The ninth type of experience described is when the thought arises as though of itself, and its arising is recognized without effort and without any kind of conceptual overlay. And from the moment of its arising the thought is without any kind of effort on your part to see it in this way, and is experienced as liberated simply through having arisen — [experienced] as being in its nature the expression or embodiment of the emptiness which is its nature. You should look to see if this kind of experience arises as well.
With regard to the use of the seven questions in the previous section and the nine questions in this section, various experiences will arise for you as you practice, and there are various possibilities of what can occur. Don’t misuse these questions to influence, limit, or prejudice your experience; don’t corrupt your experience with your understanding. Just leave room for a direct experience of your own mind, without prejudice or influence by what you know or understand.

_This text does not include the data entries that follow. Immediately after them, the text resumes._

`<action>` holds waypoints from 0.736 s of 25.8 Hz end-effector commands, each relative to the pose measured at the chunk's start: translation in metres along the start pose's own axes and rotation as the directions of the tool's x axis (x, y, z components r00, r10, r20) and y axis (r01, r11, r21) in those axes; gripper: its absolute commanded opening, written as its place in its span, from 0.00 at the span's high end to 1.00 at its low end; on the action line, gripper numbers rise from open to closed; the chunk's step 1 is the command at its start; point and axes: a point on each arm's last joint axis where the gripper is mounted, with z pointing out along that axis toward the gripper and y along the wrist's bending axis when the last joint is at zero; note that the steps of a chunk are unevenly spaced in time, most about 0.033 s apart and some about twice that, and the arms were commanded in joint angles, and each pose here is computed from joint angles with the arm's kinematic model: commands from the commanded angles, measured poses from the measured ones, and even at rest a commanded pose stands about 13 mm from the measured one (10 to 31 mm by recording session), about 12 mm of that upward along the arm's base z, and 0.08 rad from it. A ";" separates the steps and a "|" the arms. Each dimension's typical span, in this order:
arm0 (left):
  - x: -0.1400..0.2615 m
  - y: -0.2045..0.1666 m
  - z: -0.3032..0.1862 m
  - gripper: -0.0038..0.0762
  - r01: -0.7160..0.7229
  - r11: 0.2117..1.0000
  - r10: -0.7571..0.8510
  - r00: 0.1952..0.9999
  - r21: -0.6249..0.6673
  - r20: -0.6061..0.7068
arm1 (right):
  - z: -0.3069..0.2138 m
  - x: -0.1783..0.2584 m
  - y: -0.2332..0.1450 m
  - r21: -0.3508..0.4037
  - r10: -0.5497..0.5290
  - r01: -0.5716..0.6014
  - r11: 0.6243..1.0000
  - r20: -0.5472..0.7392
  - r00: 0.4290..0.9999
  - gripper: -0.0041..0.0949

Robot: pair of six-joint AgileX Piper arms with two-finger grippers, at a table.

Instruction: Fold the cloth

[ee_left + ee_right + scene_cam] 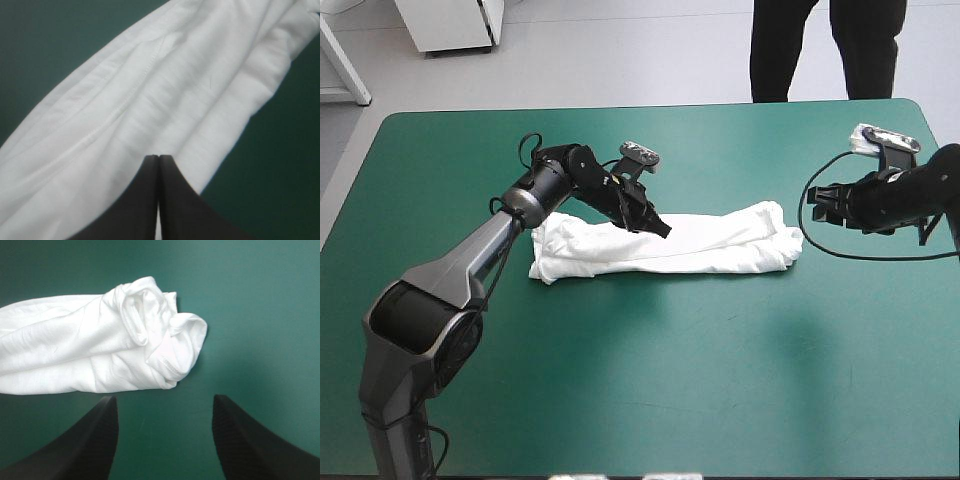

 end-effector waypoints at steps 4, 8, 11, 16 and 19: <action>-0.019 -0.004 0.000 0.96 0.013 0.999 -0.014 0.998 0.033 0.059 | 0.017 -0.012 0.002 -0.099 0.003 -0.003 0.995 0.000 1.000 0.41; -0.012 0.004 0.026 0.96 0.041 0.998 -0.041 0.999 0.046 -0.009 | 0.033 -0.014 -0.003 -0.104 -0.003 -0.002 0.995 -0.044 0.999 0.41; -0.006 0.006 0.044 0.96 0.061 0.997 -0.058 0.997 0.056 -0.056 | 0.037 -0.016 -0.005 -0.099 -0.005 0.002 0.995 -0.031 1.000 0.41; -0.001 -0.001 0.064 0.96 0.054 0.996 -0.046 0.994 0.073 -0.099 | 0.049 -0.017 -0.009 -0.097 -0.001 -0.004 0.995 -0.057 0.998 0.41; 0.000 -0.005 0.066 0.96 0.062 0.995 -0.053 0.993 0.080 -0.109 | 0.068 -0.017 -0.016 -0.095 0.011 -0.020 0.995 -0.103 0.995 0.41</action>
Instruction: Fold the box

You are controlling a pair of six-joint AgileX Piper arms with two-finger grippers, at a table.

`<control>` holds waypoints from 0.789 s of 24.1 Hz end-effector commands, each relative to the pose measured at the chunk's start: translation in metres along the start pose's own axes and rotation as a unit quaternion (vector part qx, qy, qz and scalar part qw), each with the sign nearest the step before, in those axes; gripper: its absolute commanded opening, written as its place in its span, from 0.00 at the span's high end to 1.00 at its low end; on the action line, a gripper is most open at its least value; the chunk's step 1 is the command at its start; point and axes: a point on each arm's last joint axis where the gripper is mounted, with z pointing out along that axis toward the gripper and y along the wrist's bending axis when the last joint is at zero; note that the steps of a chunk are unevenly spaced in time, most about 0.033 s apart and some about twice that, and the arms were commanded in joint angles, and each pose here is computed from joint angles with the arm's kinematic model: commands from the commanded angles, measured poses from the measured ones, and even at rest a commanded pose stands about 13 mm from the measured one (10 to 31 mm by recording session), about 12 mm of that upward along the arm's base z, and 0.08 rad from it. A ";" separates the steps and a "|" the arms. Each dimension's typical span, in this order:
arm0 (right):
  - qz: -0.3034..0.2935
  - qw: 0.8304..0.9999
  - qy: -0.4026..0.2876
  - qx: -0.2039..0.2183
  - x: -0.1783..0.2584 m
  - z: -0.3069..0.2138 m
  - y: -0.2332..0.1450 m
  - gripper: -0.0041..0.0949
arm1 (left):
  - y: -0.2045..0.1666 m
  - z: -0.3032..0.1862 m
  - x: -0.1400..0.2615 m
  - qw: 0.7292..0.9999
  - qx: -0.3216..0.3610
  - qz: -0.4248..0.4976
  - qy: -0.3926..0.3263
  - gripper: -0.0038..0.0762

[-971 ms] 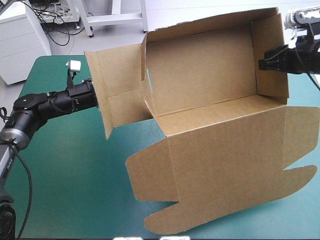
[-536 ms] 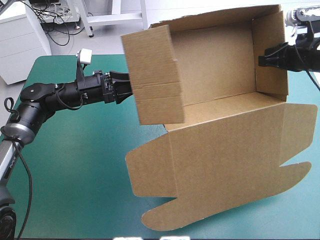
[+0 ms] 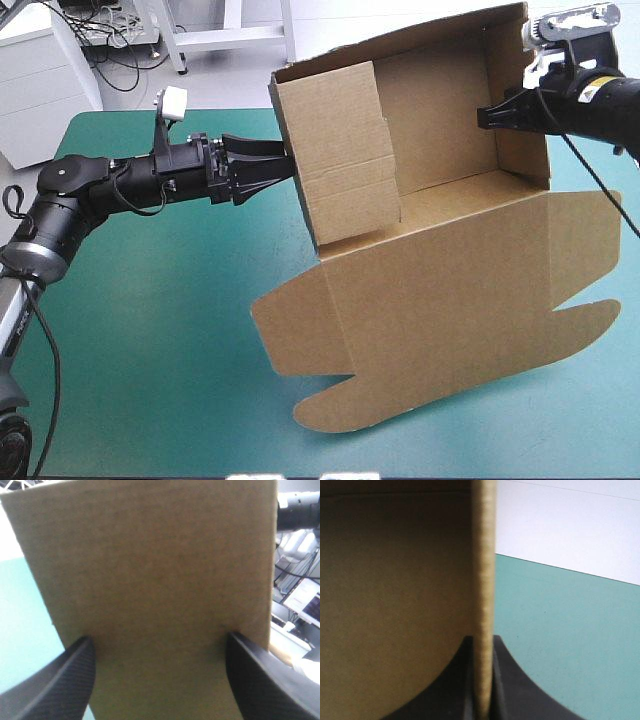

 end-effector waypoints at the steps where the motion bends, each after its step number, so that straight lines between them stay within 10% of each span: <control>1: 0.023 0.997 -0.065 -0.016 -0.015 -0.009 0.015 0.97 | -0.027 0.001 -0.015 0.999 0.018 0.027 -0.015 0.30; 19: 0.025 0.996 -0.058 -0.058 -0.016 0.028 0.055 0.97 | -0.054 0.044 -0.027 0.996 -0.041 0.083 0.001 0.30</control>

Sometimes when we begin to practice this type of meditation, we hope for an elegant and lucid meditative state. While it is our basic intention to look without prejudice at our mind we become disappointed with what we experience, so we try to crank it up a little bit, to fix it or improve it. Don’t do that. Just look at your mind as it is. Don’t feel that you have to improve it or influence it in any way. Simply rest in a direct and unprejudiced experience of your mind as it is, and don’t hope for something better than whatever you actually experience.